## What you should do
Give back the lines below verbatim, omitting all pictures.

◇ ◇ ◇ ◇

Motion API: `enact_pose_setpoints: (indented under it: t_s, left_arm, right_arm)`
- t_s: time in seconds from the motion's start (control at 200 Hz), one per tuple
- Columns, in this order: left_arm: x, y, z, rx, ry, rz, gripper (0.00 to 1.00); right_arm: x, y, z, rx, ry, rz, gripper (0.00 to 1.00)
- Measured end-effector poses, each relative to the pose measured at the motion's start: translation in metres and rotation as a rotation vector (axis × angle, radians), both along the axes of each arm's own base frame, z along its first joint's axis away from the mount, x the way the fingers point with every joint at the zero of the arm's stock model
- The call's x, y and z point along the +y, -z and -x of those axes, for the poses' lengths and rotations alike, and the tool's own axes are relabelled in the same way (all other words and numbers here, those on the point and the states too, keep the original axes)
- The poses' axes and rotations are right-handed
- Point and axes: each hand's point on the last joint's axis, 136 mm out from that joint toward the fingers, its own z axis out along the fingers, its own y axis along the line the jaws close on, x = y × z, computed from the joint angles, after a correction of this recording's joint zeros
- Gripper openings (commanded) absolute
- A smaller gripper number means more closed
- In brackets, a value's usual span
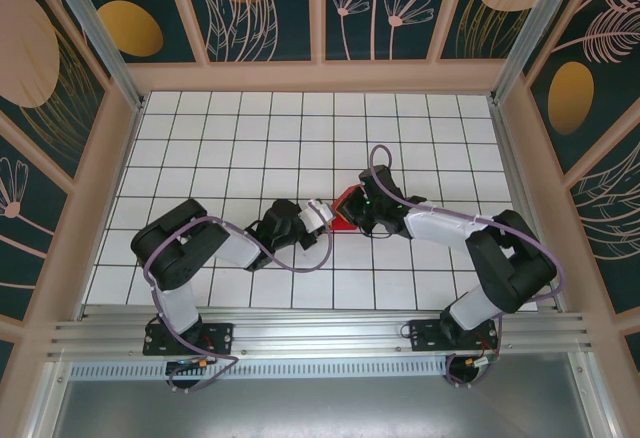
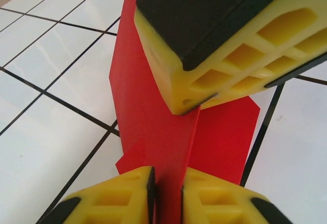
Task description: Fold a paper plane with a square sheet of paper (pick it up from the middle)
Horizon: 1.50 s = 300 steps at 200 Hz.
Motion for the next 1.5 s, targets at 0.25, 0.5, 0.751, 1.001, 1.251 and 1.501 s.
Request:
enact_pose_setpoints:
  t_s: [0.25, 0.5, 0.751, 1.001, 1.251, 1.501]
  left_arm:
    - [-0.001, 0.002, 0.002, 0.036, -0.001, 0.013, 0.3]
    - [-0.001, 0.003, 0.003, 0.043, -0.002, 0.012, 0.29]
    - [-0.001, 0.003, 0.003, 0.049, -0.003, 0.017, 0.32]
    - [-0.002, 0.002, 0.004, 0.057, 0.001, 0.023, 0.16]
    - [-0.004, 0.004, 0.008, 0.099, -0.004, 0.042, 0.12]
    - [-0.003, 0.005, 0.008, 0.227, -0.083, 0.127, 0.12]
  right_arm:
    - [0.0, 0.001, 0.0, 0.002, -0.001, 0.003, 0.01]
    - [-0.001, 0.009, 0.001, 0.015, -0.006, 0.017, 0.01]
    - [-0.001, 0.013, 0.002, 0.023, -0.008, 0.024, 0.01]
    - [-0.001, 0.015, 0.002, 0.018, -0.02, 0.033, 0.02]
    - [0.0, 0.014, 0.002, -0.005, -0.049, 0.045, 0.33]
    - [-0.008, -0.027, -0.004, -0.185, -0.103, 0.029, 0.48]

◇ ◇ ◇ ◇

## Expected answer
Motion API: `enact_pose_setpoints: (indented under it: t_s, left_arm, right_arm)`
- t_s: time in seconds from the motion's start (control at 200 Hz), one per tuple
- Columns, in this order: left_arm: x, y, z, rx, ry, rz, gripper (0.00 to 1.00); right_arm: x, y, z, rx, ry, rz, gripper (0.00 to 1.00)
- Measured end-effector poses, each relative to the pose measured at the motion's start: translation in metres and rotation as a rotation vector (axis × angle, radians), both along the axes of each arm's own base frame, z along its first joint's axis away from the mount, x the way the fingers point with every joint at the zero of the arm's stock model
- The call's x, y and z point along the +y, -z and -x of those axes, for the poses' lengths and rotations alike, and the tool's own axes are relabelled in the same way (all other words and numbers here, those on the point and the states too, keep the original axes)
- The poses' axes and rotations are right-handed
- Point and axes: each hand's point on the last joint's axis, 136 mm out from that joint toward the fingers, its own z axis out along the fingers, its own y axis along the line the jaws close on, x = y × z, computed from the joint angles, after a correction of this recording's joint zeros
- Gripper openings (commanded) absolute
- A smaller gripper number means more closed
- In brackets, a value's usual span
Task description: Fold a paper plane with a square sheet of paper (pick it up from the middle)
Horizon: 1.50 s = 300 steps at 200 Hz.
Motion for the next 1.5 s, targets at 0.25, 0.5, 0.751, 1.001, 1.251 and 1.501 s.
Request:
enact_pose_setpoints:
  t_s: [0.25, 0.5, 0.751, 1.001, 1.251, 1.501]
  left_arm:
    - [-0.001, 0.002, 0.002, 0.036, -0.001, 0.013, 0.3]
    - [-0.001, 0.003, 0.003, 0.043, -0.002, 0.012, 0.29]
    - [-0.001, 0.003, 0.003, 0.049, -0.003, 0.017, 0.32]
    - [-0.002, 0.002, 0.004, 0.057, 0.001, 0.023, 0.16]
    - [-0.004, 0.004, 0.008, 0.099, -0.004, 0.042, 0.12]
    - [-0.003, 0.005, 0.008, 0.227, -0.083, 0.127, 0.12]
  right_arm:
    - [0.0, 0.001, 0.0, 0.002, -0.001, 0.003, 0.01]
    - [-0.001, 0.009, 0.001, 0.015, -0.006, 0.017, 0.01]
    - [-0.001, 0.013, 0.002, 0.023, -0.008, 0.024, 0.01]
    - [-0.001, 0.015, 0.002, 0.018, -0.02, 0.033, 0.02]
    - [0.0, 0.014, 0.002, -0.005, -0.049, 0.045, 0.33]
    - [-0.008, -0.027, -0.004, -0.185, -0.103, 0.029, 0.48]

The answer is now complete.